Essa situação se manteve mesmo depois da proclamação da República, com o Brasil permanecendo prisioneiro do seu modelo “primário-exportador”, pelo menos até a crise mundial de 1930. Nesse período o país seguiu sendo uma economia submetida às regras e políticas liberais impostas pelo padrão-ouro, e seu crescimento e modernização se deram graças à complementaridade entre a sua economia interna e a economia mundial, e graças à integração do país com as finanças inglesas que acentuaram o caráter cíclico de dependência externa da economia brasileira. Nas fases expansivas da economia mundial, os banqueiros ingleses financiaram a economia brasileira e, sobretudo, a expansão da sua infra-estrutura de transporte e comunicação. Mas nas fases de contração da economia mundial, o país foi obrigado a fazer ajustes periódicos da economia, ou a declarar moratória, como aconteceu em 1897.

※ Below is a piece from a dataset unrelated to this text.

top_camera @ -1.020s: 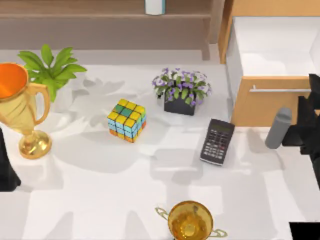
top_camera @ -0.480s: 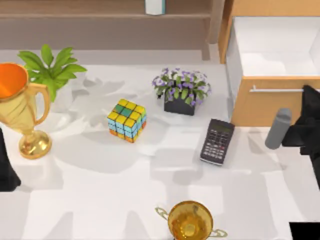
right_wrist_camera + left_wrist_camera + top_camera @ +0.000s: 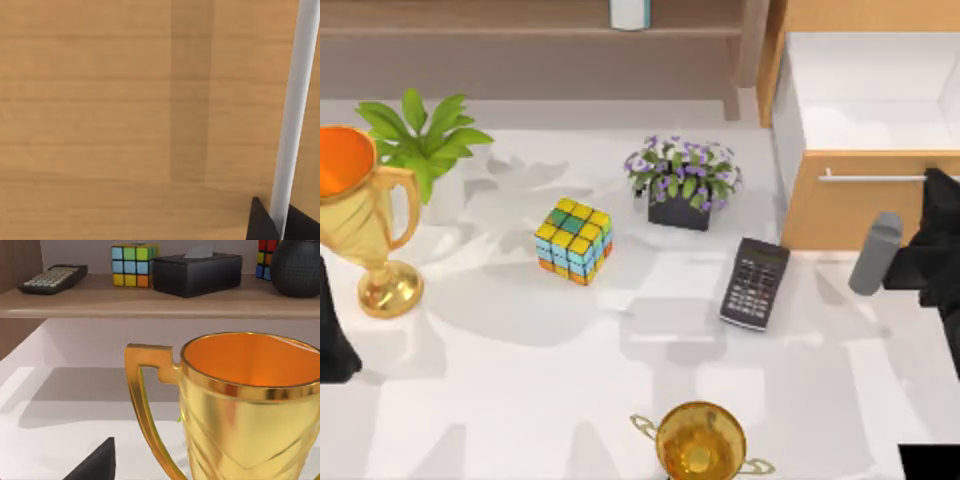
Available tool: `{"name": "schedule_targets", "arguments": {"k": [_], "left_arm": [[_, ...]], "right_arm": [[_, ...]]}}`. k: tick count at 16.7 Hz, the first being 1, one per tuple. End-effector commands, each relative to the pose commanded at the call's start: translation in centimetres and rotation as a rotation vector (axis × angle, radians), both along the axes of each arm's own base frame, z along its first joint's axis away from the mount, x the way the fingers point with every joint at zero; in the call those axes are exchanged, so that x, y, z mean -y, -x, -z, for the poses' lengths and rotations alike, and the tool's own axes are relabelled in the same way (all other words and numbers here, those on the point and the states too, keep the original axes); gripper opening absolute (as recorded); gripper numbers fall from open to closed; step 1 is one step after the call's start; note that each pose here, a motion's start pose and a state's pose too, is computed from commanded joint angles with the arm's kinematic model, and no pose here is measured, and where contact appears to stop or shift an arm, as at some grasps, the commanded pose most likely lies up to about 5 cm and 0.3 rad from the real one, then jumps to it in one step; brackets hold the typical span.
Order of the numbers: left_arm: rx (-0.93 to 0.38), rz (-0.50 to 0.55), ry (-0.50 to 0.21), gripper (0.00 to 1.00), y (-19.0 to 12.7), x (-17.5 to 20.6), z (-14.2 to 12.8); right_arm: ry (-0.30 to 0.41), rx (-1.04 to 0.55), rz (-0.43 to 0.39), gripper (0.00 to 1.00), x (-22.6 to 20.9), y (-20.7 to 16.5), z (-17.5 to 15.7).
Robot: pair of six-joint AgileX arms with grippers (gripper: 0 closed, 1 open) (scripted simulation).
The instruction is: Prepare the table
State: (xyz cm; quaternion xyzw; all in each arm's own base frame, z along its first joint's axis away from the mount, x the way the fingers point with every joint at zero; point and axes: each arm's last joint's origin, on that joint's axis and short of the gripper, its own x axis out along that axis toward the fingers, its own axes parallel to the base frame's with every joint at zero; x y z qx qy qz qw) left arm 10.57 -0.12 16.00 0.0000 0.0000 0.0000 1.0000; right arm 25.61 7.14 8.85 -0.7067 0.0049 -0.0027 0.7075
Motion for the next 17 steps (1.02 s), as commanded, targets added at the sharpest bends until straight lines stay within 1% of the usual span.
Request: {"name": "schedule_targets", "arguments": {"k": [8, 14, 17], "left_arm": [[0.0, 0.0, 0.0, 1.0, 0.0, 0.0, 0.0], [0.0, 0.0, 0.0, 1.0, 0.0, 0.0, 0.0], [0.0, 0.0, 0.0, 1.0, 0.0, 0.0, 0.0]], "right_arm": [[0.0, -0.003, -0.002, 0.0, 0.0, -5.5, 0.1], [-0.002, -0.004, -0.002, 0.0, 0.0, -5.9, 0.0], [0.001, -0.002, 0.0, 0.0, 0.0, -7.3, 0.0]]}}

Entre a crise econômica mundial de 1930 e o início da IIª Guerra, no campo aberto pela luta entre as Grandes Potências, o Brasil conquistou algum espaço de manobra para sua política externa, e reagiu ao “estrangulamento econômico” adotando políticas que fortaleceram o estado central e a sua economia nacional. Mas sua autonomia política durou pouco, e em 1938 o Brasil já havia se alinhado ao lado da nova liderança mundial norte-americana. Do ponto de vista econômico, contudo, a resposta à crise dos anos 30 obrigou o Brasil a um protecionismo pragmático para enfrentar o problema da escassez de divisas, o qual acabou estimulando um processo quase espontâneo de “substituição de importações”. Um processo embrionário que deu impulso à industrialização, mas que acabou enfrentando limites claros e imediatos que só foram superados quando a restrição externa deu origem, a partir de 1937/38, a um projeto de industrialização liderado pelo Estado e voltado para o mercado interno.

Depois da Segunda Guerra Mundial, o Brasil não teve posição relevante na geopolítica da Guerra Fria, mas foi colocado na condição de principal sócio econômico dos Estados Unidos dentro da periferia sul-americana. Não houve Plano Marshall para a América Latina. Nem o Brasil foi incluído na categoria dos países “desenvolvimento a convite”, (como ocorreu com um “pedaço” da Ásia), nem foi estimulado fortemente por um acesso favorecido aos mercados norte-americanos. Mesmo assim, o Brasil se transformou numa experiência original de desenvolvimento acelerado e “excludente”, sob a liderança dos investimentos estatais e do capital privado estrangeiro, proveniente de quase todos os países do núcleo central do sistema capitalista. Durante todo o “período desenvolvimen-tista”, o Brasil manteve uma das mais elevadas taxas médias de crescimento mundial, ao lado de taxas crescentes de desigualdade social.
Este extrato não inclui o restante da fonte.